▶ [Task to complete]: Write down exactly the lines from the one with "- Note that" to the end of the data, first and last included, and no others.

═════ Information provided

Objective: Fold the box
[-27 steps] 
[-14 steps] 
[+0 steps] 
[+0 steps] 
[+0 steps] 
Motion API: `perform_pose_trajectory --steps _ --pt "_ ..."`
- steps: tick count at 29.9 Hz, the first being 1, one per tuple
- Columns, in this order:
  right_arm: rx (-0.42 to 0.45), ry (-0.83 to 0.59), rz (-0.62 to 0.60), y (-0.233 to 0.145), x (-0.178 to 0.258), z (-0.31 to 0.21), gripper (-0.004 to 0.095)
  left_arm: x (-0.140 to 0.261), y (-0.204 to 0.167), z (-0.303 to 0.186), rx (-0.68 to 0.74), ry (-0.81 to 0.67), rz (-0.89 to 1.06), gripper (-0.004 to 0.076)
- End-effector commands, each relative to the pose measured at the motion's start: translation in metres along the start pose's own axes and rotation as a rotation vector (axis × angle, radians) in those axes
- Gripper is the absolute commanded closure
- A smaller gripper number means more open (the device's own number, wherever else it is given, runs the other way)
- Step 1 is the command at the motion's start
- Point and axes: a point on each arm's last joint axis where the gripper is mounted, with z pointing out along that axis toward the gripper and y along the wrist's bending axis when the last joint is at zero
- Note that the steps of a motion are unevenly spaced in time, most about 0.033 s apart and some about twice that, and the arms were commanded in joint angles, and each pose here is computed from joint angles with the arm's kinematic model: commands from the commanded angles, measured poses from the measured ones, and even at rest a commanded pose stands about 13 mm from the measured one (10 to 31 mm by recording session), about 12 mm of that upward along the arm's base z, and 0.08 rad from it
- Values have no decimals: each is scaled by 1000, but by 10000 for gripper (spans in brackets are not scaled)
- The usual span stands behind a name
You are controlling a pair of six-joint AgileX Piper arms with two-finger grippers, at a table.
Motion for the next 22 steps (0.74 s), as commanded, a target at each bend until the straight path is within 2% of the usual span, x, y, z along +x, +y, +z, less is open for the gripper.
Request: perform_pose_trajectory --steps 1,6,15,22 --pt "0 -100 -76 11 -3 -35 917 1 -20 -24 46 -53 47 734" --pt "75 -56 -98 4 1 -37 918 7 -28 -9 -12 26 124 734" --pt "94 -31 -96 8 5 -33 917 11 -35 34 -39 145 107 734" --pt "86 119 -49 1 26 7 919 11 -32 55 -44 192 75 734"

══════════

▶ [Output of the exercise]:
- Note that the steps of a motion are unevenly spaced in time, most about 0.033 s apart and some about twice that, and the arms were commanded in joint angles, and each pose here is computed from joint angles with the arm's kinematic model: commands from the commanded angles, measured poses from the measured ones, and even at rest a commanded pose stands about 13 mm from the measured one (10 to 31 mm by recording session), about 12 mm of that upward along the arm's base z, and 0.08 rad from it
- Values have no decimals: each is scaled by 1000, but by 10000 for gripper (spans in brackets are not scaled)
- The usual span stands behind a name
You are controlling a pair of six-joint AgileX Piper arms with two-finger grippers, at a table.
Motion for the next 22 steps (0.74 s), as commanded, a target at each bend until the straight path is within 2% of the usual span, x, y, z along +x, +y, +z, less is open for the gripper.
Request: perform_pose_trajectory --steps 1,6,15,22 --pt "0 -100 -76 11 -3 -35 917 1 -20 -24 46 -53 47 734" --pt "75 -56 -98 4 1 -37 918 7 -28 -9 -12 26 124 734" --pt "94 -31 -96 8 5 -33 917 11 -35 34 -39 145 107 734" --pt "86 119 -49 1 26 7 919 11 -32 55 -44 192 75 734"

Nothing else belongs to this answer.